Ask the Doctor: Emotions & AD; OCD; Cadasil-Related Dementia

Q: My grandmother is confined to a nursing home with AD. She no longer seems to remember my visits, so is there any point in my visiting her every week as I have been doing?

A: Your grandmother may not show signs of remembering that you spent time with her, but your visits very likely have a positive emotional impact. A recent small study of AD patients who were shown a selection of happy and sad movies revealed that although the participants’ recollection of the actual films quickly faded, the emotional aftereffects lasted as long as half an hour. This suggests that although AD patients may not remember events, they may remember emotions associated with them. Since their emotional life can be influenced by their environment, actions by care-givers that promote positive feelings are likely to improve the patient’s quality of life and wellbeing.

Q: My husband has obsessive-compulsive disorder that involves constant washing of his hands to eliminate germs. He seems to be getting worse and has become very depressed about it. Can this disorder be treated?

A: Obsessive-compulsive disorder (OCD) involves intrusive and disturbing thoughts or apprehensions that drive individuals to engage in irrational ritualistic behavior to relieve their anxieties. Excessive hand-washing is a common manifestation of this psychiatric disorder, which affects up to three percent of people and can become disabling if left untreated. Most people with OCD are aware that their behavior is irrational, but cannot control it. The condition appears to have a genetic component, and although it is poorly understood, research suggests that it is often accompanied by brain-structure abnormalities and the inability to change behavior in response to new information. Fortunately, there are a number of effective therapies, including cognitive behavioral therapy (CBT), perhaps the most effective treatment. CBT addresses OCD by gradually exposing individuals to situations or objects that provoke fear and helping them avoid the usual behavioral response until the connection between stimuli and reactions is dramatically weakened. Antidepressant medications may also be effective, and for a small percentage of patients with especially difficult cases, deep brain stimulation with electrical current has also proven effective. With proper treatment, as many as 85 percent of patients show significant improvement.

Q: Can you please tell me about a form of dementia called CADASIL? My brother has this condition. What is his prognosis?
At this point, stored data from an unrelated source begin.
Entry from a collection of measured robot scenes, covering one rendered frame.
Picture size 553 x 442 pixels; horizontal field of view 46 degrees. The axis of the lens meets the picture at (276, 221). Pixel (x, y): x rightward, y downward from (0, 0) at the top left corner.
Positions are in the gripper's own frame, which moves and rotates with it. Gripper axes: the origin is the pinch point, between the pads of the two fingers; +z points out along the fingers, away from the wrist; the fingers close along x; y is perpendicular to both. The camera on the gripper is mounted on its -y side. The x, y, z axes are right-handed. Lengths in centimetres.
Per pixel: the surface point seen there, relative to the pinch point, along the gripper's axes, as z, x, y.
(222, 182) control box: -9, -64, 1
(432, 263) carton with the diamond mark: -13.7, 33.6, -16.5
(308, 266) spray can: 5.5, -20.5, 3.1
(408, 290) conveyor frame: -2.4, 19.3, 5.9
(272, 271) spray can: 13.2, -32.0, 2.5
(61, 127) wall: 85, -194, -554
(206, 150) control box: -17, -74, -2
A: CADASIL is a hereditary disorder in which a thickening of the walls of blood vessels in the brain’s white matter restricts blood flow to certain brain regions and causes stroke and tissue death. Symptoms of CADASIL (which stands for Cerebral Autosomal Dominant Arteriopathy with Sub-cortical Infarcts and Leukoencephalopathy) include migraine headaches and multi-ple strokes, eventually progressing to dementia. It is often misdiagnosed as Alzheimer’s dis-ease (AD), multiple sclerosis, or another neurodegenerative disease. Other indications of CADASIL may include vision problems, seizures, cognitive decline, and psychiatric problems, such as severe depression and significant changes in personality and behavior. Unfortunately, there is no treatment for CADASIL. After onset of the disease, most often occurring in the individual’s mid-30s, patients are usually given supportive care, such as medications for migraine, aspirin and antihypertensive medications to reduce risk of stroke and heart attack, and drug therapy for depression. Risk fac-tors such as high cholesterol and diabetes should also be addressed. The disease usually progresses slowly, but by the age of 65 most people with CADASIL have signs of cognitive decline and dementia, and some may be unable to care for themselves because of multiple strokes.